The state should distinguish between the preparation of middle school and elementary teachers. This goal was reorganized in 2017.
Although Minnesota's elementary license is typically valid for grades K-6, teacher candidates may teach grades 7 and 8 if they are in
self-contained classrooms. Those seeking the elementary license are only required to pass the general content test for elementary education, in which subscores are
not provided. Therefore, there is no assurance that all middle school
teachers will have sufficient knowledge in each subject they teach.
Minnesota also offers the following middle-level endorsements to teach grades 5-8 for: communication arts and literature, mathematics, social studies and general science.

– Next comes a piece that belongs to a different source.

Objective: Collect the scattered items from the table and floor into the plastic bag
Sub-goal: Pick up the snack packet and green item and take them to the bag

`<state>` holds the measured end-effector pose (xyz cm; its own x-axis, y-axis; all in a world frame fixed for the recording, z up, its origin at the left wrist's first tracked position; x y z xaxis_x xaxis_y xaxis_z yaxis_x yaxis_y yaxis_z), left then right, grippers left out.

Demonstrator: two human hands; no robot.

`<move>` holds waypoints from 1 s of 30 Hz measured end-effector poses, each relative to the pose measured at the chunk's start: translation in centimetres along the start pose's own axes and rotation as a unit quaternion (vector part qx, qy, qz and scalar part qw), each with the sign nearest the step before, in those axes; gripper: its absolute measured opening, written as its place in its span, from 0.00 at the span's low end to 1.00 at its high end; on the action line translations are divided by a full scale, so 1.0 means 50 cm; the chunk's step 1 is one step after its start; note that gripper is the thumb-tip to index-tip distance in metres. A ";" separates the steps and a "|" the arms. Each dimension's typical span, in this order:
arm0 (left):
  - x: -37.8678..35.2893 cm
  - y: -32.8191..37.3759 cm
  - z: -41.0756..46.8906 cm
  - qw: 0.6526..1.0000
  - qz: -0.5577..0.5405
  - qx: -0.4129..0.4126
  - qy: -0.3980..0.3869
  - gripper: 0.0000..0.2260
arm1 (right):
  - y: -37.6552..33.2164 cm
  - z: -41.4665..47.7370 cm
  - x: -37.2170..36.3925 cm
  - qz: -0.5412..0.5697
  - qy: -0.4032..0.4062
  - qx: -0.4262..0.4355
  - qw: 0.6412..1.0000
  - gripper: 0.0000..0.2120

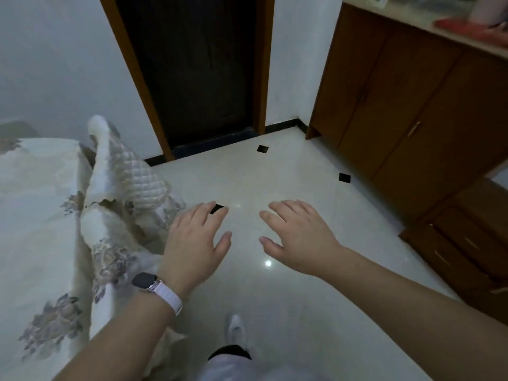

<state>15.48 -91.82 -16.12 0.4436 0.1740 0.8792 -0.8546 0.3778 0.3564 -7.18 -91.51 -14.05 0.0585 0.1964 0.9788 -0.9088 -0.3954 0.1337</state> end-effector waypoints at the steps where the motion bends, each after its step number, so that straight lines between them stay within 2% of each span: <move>1: -0.007 -0.015 0.037 1.000 -0.008 -0.001 -0.005 0.22 | 0.011 0.035 -0.002 -0.008 -0.011 0.001 1.000 0.25; 6: -0.019 -0.091 0.215 0.998 -0.032 -0.046 0.006 0.21 | 0.067 0.207 0.009 -0.042 -0.027 -0.021 0.999 0.26; 14: -0.053 -0.154 0.426 0.998 -0.010 -0.057 -0.002 0.21 | 0.173 0.394 -0.037 -0.034 -0.022 -0.028 0.999 0.25; 21: -0.129 -0.193 0.614 0.999 0.018 -0.038 -0.025 0.21 | 0.317 0.562 -0.133 -0.001 -0.018 -0.015 1.000 0.25; 25: -0.159 -0.199 0.759 0.997 0.064 0.004 -0.050 0.22 | 0.429 0.683 -0.174 0.025 -0.024 0.000 0.999 0.24; 30: -0.176 -0.190 0.927 0.994 0.096 0.051 -0.026 0.21 | 0.542 0.850 -0.177 0.050 -0.020 0.038 0.998 0.25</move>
<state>7.18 -139.09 -12.58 0.2572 0.1859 0.9483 -0.9461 0.2483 0.2079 -14.75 -142.11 -12.48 -0.0132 0.1174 0.9930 -0.8769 -0.4785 0.0449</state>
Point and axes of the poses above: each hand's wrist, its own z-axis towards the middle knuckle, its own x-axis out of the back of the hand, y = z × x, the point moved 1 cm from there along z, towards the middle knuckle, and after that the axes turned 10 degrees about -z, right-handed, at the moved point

Prepare middle school teachers to teach middle school.
Minnesota should not allow middle school teachers to teach on a generalist license that does not differentiate between the preparation of middle school teachers and that of elementary teachers. These teachers are less likely to be adequately prepared to teach core academic areas at the middle school level because their preparation requirements are not specific to the middle or secondary levels, and they need not pass a subject-matter test in each subject they teach. Minnesota should ensure that students in grades 7 and 8 have teachers who are appropriately prepared to teach grade-level content.
Require content testing in all core areas.
Minnesota should require subject-matter testing for all middle school teacher candidates in every core academic area they intend to teach as a condition of initial licensure. The state's policy of only requiring middle school teachers who teach multiple subjects to take the same subject-matter test as elementary teachers is simply not adequate. Minnesota should set its passing scores to reflect high levels of performance to ensure meaningful middle school content tests.
Minnesota declined to respond to NCTQ's analyses.
3B: Middle School Licensure Deficiencies
Middle school grades are critical years of schooling. It is in these years that far too many students fall through the cracks. However, requirements for the preparation and licensure of middle school teachers can be especially problematic. States need to distinguish the knowledge and skills needed by middle school teachers from those needed by an elementary teacher. Whether teaching a single subject in a departmentalized setting or teaching multiple subjects in a self-contained setting, middle school teachers must be able to teach significantly more advanced content than elementary teachers. In order to do so, middle school teachers must be deeply knowledgeable about every subject they will be licensed to teach, and able to pass a licensing test in every core subject to demonstrate this knowledge. The notion that someone should be identically prepared to teach first grade or eighth grade mathematics seems ridiculous, but states that license teachers on a K-8 generalist certificate essentially endorse this idea.